Last week at Comic-Con, the big story wasn’t comic books—it was vampires. Some 2,000 young women set up a tent city outside the San Diego Convention Center on Tuesday, sleeping rough so that they could attend the Thursday panel on New Moon, the upcoming sequel to vampire blockbuster Twilight.
It’s just another sign of the massive popularity of vampires. Yet, like many people who acquire mega-celebrity, the vampire has developed an eating disorder. Read the books. Watch the movies. You’ll see vampires who manage nightclubs, build computer databases, work as private investigators, go to prep school, lobby Congress, chat with humans, live near humans, have sex with humans, and pine over humans, but the one thing you won’t see them do is suck the blood of humans.
No, bloodsucking is so yesterday. It’s so 1994. It’s so Anne Rice. Today’s vampire is a good listener. He cares about our love lives and our problems, which is strange because we’re supposed to be his food. Humans just assume that we are the center of the universe and so, faced with a literary creation that should, by all rights, just conk us over the head and suck us down like Slurpees, we’ve decided that we’re too fascinating to be eaten. And so the modern vampire stalks, seduces, sleeps with, and cries over us. They don’t eat us.
The original Dracula in Draculaloved to drink blood. He has “white sharp teeth, behind the full lips of the blood-dripping mouth.” He forces Mina Harker to his bosom, where “[h]er white nightdress was smeared with blood, and a thin stream trickled down [his] bare chest,” and he compels her to drink his blood, like a “child forcing a kitten’s nose into a saucer of milk. …” This bodily fluid fetishism was par for the course for the next 79 years, until Anne Rice’s Interview With the Vampire, when Ms. Rice started to tweak up the Gothness. In her books, vampires were better known for being immortal than for sucking blood, which makes their fascination with humans even more mysterious: After living among us for hundreds of years, haven’t they heard all of our jokes by now?
At least Anne Rice’s vampires were still primarily bloodsuckers. The first sign that something was awry came with the introduction of Angel in Buffy the Vampire Slayer. A prime example of the brooding, crying-on-the-inside, leather-jacketed emo boy of the ‘90s (see also: Dylan McKay, Beverly Hills, 90210; James Hurley, Twin Peaks), Angel was a vampire who had a soul. He fell in love with Buffy, teared up a lot, and believed in random acts of kindness. Angel, in short, sucked. Or, rather, he didn’t suck, which was the problem.
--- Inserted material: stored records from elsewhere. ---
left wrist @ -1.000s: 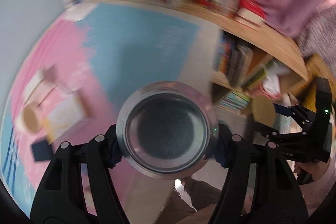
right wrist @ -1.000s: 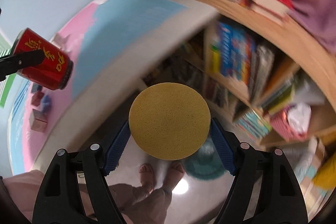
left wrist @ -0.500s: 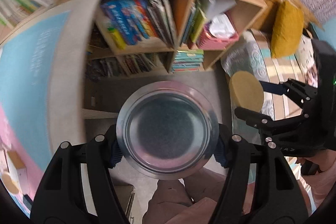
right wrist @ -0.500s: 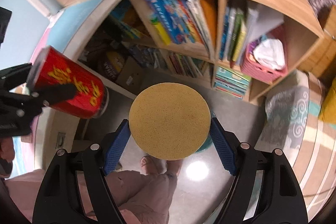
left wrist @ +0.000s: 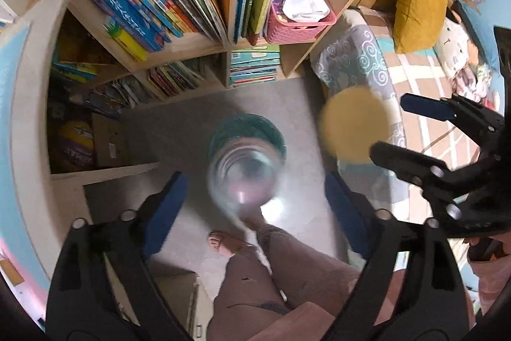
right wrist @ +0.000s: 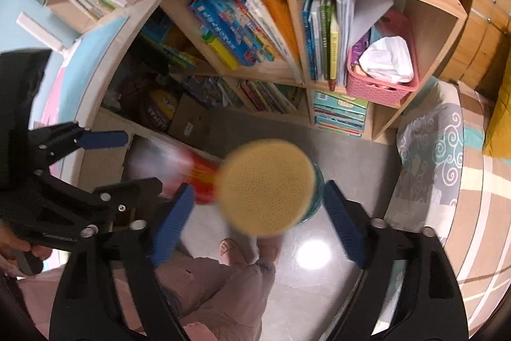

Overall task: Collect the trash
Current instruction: 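Open both tools to drop the can and sponge into the wastebasket, then return both tools to the mat and approach the boxes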

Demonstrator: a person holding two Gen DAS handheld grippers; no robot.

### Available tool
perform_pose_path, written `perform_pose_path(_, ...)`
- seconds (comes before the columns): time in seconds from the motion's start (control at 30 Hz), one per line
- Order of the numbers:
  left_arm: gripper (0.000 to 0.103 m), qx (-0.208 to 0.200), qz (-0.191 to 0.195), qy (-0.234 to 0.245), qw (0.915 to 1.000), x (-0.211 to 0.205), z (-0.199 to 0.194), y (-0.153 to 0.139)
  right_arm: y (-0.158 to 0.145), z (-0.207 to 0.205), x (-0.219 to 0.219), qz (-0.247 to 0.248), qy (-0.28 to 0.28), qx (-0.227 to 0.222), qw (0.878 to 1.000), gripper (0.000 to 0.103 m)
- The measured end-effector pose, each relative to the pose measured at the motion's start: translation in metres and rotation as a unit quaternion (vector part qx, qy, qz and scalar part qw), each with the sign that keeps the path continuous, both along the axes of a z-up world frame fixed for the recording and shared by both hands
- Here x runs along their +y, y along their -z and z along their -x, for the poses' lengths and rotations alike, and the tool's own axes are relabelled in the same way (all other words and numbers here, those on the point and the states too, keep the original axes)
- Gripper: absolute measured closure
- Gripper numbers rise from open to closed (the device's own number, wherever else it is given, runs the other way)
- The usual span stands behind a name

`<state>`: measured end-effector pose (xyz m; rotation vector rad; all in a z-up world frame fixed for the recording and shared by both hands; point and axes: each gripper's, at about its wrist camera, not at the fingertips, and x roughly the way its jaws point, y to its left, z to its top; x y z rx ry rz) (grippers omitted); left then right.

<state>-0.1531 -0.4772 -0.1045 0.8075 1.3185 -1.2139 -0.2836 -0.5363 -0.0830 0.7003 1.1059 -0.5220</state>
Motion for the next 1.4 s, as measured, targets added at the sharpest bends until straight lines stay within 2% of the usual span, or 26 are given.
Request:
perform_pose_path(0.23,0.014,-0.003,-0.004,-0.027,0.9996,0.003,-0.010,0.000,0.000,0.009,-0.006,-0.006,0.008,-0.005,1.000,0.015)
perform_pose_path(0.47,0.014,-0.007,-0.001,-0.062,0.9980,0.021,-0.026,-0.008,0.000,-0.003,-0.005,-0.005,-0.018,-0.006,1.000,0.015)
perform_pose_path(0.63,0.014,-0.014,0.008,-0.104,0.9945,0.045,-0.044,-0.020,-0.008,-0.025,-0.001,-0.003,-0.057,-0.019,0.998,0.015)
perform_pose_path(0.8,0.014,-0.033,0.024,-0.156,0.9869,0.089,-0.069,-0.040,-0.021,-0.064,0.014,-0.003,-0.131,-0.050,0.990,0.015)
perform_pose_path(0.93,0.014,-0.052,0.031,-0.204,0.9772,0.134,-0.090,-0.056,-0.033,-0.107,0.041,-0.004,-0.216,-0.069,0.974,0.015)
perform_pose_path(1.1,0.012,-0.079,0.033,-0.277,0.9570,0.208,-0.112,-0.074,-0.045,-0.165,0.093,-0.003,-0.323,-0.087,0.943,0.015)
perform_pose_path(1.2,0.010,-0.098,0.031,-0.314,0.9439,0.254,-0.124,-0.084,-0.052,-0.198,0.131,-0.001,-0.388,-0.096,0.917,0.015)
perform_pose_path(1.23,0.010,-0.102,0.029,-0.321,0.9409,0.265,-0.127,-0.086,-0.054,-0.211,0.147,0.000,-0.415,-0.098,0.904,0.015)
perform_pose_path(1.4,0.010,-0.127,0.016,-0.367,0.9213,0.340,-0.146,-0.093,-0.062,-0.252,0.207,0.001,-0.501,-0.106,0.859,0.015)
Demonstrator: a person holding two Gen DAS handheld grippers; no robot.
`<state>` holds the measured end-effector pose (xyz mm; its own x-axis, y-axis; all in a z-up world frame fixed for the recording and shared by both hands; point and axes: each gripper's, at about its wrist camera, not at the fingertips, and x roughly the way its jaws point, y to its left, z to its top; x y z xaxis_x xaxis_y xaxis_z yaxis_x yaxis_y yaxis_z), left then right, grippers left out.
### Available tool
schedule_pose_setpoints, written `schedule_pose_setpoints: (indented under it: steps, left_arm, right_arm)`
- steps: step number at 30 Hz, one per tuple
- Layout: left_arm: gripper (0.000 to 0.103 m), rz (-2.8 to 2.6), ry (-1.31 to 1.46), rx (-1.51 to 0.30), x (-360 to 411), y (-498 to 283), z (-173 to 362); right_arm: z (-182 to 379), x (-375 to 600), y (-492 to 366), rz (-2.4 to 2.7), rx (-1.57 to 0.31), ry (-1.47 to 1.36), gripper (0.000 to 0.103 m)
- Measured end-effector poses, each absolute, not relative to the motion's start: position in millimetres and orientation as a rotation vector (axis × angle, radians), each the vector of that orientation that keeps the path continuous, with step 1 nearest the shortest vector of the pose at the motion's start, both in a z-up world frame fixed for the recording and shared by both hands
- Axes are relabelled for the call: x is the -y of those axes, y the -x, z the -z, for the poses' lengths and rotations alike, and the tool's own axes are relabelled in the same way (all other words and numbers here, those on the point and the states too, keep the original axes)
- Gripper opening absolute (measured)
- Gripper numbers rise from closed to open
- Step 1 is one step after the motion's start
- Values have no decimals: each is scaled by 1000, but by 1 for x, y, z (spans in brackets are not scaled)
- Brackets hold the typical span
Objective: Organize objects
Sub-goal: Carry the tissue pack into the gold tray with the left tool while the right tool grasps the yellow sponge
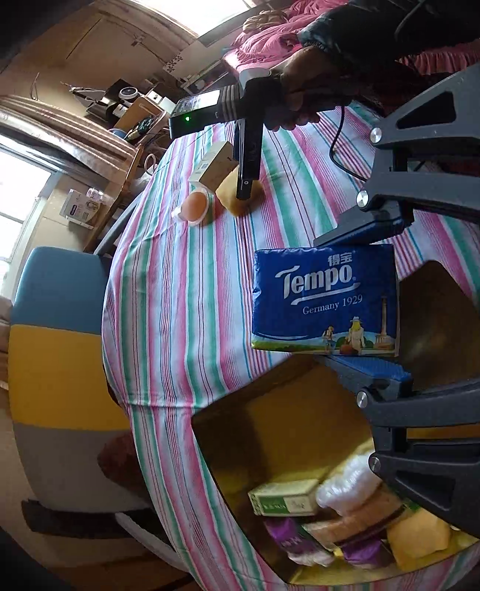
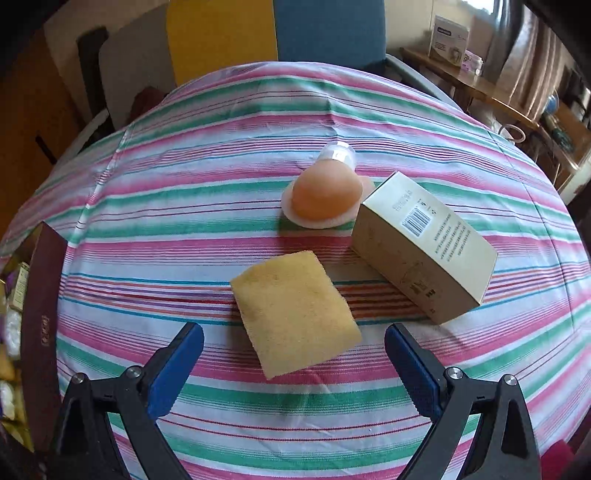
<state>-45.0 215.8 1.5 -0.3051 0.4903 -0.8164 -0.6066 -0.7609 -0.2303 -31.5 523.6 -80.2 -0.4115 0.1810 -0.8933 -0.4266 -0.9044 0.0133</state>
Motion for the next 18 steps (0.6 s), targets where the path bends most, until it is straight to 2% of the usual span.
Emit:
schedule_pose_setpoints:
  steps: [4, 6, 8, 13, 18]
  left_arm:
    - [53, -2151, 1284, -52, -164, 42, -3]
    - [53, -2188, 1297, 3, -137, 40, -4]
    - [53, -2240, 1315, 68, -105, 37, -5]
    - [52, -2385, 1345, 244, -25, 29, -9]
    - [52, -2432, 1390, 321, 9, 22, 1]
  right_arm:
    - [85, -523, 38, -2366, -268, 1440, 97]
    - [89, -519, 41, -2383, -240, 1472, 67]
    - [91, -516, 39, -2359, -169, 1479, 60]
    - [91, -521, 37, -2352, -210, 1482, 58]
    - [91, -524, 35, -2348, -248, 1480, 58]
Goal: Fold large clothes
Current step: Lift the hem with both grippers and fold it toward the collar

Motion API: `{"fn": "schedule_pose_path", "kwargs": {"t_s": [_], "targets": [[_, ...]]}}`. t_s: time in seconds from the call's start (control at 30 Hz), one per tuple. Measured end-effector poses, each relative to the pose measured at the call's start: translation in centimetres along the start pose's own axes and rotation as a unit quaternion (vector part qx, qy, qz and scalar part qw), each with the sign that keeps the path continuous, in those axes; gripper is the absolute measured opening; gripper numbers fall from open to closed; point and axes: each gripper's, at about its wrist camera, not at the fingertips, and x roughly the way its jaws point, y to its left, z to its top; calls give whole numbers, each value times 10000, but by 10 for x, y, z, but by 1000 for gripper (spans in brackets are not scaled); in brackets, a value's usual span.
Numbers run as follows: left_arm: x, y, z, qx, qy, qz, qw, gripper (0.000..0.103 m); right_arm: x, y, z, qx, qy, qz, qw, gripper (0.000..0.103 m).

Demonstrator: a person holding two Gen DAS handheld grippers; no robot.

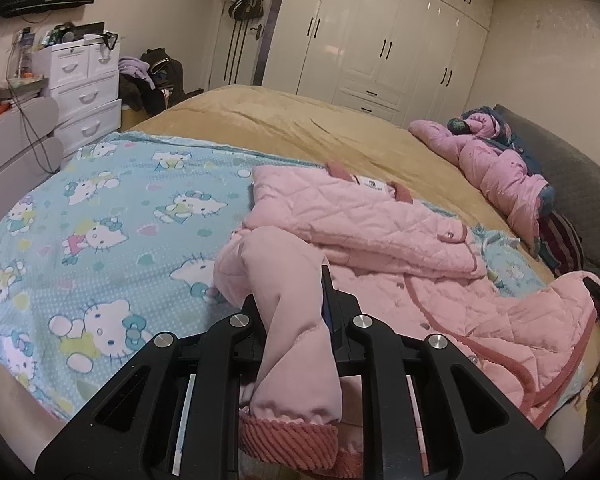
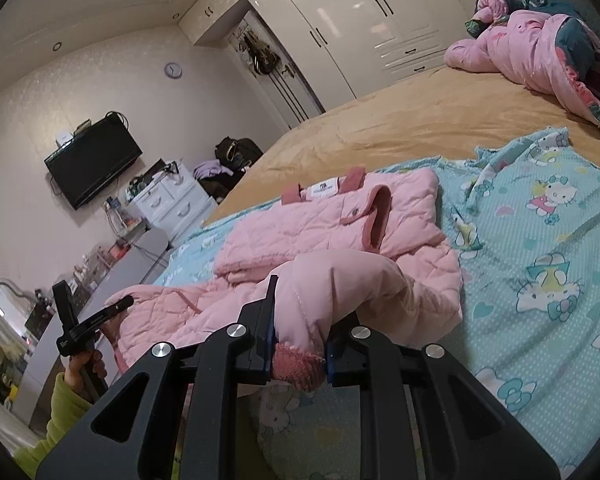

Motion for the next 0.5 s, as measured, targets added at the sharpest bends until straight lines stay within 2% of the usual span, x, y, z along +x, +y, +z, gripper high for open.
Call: {"fn": "schedule_pose_path", "kwargs": {"t_s": [0.5], "targets": [[32, -5, 46, 26, -191, 4, 9998, 10, 34, -20, 40, 258, -382, -203, 9987, 16]]}}
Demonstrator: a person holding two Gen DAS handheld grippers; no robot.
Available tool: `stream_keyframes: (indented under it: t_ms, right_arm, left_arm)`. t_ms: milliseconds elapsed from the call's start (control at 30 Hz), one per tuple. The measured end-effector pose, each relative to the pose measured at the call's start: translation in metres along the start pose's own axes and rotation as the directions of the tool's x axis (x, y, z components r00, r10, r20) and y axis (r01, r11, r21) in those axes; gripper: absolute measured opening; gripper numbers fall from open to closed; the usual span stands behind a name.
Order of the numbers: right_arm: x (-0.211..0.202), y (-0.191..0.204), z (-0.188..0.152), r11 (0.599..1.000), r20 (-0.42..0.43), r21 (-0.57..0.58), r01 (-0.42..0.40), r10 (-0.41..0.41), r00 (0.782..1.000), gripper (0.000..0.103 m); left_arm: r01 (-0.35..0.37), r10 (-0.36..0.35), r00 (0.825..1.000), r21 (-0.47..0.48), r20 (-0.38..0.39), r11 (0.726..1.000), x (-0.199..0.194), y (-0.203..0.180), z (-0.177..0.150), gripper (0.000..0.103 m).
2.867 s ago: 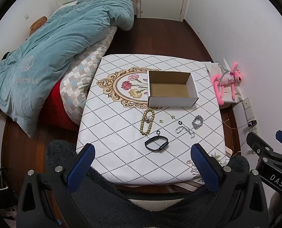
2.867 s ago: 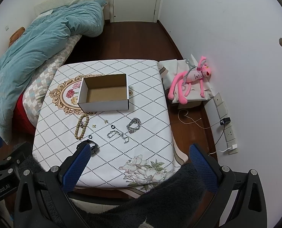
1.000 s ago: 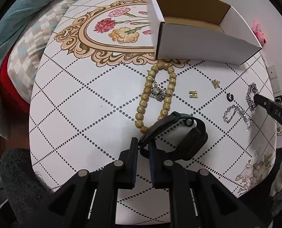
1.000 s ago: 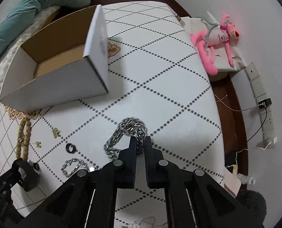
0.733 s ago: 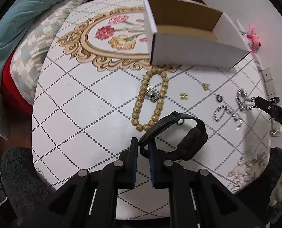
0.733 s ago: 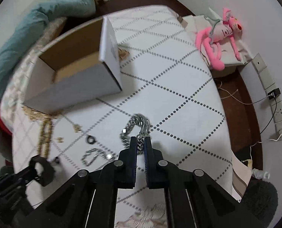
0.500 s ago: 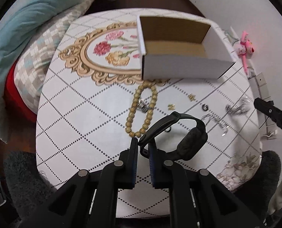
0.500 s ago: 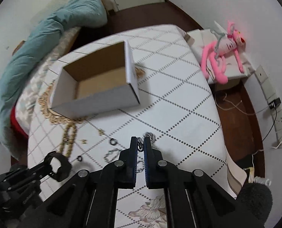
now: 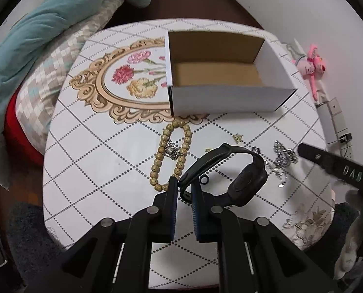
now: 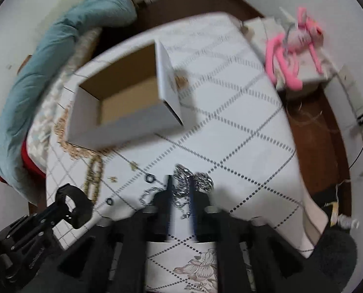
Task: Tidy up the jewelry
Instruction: 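Carry both items over the white box and open both tools to drop them in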
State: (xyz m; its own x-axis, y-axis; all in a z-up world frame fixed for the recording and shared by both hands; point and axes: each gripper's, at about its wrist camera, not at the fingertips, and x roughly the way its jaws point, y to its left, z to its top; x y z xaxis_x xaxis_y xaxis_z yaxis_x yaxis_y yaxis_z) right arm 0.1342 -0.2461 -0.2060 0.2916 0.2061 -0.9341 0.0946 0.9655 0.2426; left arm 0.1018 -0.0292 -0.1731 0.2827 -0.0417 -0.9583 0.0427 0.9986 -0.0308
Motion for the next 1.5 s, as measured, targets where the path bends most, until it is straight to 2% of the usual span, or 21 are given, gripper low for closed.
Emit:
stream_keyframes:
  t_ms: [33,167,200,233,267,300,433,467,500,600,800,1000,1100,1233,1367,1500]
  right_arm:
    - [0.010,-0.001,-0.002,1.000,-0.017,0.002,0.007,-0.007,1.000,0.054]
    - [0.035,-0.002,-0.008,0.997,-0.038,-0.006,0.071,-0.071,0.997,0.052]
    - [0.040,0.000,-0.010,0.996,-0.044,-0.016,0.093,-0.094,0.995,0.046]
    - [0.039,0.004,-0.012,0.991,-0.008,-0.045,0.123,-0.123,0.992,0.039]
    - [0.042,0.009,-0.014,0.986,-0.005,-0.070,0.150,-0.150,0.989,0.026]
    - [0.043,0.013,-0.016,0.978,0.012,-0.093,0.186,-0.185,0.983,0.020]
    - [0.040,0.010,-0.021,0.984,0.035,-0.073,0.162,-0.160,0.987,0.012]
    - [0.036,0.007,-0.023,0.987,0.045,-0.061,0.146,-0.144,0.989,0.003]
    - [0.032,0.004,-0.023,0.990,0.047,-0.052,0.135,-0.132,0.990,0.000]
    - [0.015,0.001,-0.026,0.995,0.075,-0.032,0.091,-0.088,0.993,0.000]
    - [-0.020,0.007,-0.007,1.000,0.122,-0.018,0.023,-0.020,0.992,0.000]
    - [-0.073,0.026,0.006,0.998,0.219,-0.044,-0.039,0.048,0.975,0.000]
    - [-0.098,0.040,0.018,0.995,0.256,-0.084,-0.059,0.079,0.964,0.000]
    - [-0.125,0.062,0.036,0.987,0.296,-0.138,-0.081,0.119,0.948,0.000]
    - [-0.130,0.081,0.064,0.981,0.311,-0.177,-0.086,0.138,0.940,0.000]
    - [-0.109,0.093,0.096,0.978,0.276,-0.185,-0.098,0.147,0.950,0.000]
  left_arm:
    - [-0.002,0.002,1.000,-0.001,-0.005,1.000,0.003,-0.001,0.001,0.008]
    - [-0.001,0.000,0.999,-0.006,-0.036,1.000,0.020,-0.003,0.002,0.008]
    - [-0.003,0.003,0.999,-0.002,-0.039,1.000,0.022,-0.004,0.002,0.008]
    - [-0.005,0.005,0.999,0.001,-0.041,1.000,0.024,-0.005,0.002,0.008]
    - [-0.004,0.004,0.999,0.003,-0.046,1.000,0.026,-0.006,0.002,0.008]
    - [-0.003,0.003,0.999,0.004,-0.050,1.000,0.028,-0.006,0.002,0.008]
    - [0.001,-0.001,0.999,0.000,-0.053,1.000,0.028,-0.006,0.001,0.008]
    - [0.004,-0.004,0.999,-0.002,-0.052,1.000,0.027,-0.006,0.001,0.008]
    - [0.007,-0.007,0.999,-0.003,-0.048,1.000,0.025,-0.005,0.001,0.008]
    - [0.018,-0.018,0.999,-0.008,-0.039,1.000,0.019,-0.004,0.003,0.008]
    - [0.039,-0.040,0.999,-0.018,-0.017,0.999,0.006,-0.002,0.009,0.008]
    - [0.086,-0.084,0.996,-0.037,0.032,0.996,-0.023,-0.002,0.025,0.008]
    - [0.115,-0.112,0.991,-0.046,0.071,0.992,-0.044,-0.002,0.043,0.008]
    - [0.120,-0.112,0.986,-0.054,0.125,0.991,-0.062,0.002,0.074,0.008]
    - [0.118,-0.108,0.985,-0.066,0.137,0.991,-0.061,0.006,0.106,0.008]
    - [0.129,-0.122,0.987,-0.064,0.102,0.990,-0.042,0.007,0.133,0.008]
When he did suck, he took limited amounts of blood from consenting human women, or sucked blood against his will, or sucked rat blood.
Think about it. Faced with the impact of his diet on humans, Angel accepts a yucky, cruelty-free substitute, then endlessly lectures other vampires about their moral failings because they don’t do the same. He’s not a vampire—he’s a vegan.
But the ladies loved him, and he launched a sensitive-vampire industry. These days, you have Laurel K. Hamilton’s Anita Blake: Vampire Hunter series, Charlaine Harris’ Sookie Stackhouse novels (from which we derive True Blood), Richelle Mead’s Vampire Academy books, and Leslie Esdaile Banks’ Vampire Huntress Legends series featuring Damali Richards, a spoken-word artist who fights vampires, a detailwhich guarantees that I’m rooting for the vampires. But most damaging of all are Stephenie Meyer’s Twilight books.
At least Angel, Anita Blake’s vampires, Sookie Stackhouse, and most of the rest of them have a lot of sex. But Edward Cullen, immortal star of the Twilight books, does not have sex. Edward tells Bella, his human paramour, that they need to wait until they’re married before doing the deed. In the meantime, he’s fascinated by her, beguiled by her, he can’t stay away from her—but he can’t touch her. Instead, he lies next to her in bed and moons over her as she sleeps. Leaving aside the fact that he’s a 90-year-old man, this is what stalkers do, not boyfriends.
Just as America’s young men are being given deeply erroneous ideas about sex by what they watch on the Web, so, too, are America’s young women receiving troubling misinformation about the male of the species from Twilight. These women are going to be shocked when the sensitive, emotionally available, poetry-writing boys of their dreams expect a bit more from a sleepover than dew-eyed gazes and chaste hugs. The young man, having been schooled in love online, will be expecting extreme bondage and a lesbian three-way.
The bigger problem here is that we’re breeding sexually incompatible human beings, and vampires are to blame. I can see a time coming when the birth rate is going to precipitously decline. And what that means is that vampires are going to run out of food. But if Charlaine Harris, Laurel K. Hamilton, Stephenie Meyer, and all the others are right about the souls of their emo, Goth, velvet-wearing, crybaby vampire spawn, then maybe some kind of mass, Kurt Cobain-inspired, “You’ll miss me when I’m gone,” specieswide suicide is what vampires have been after all along.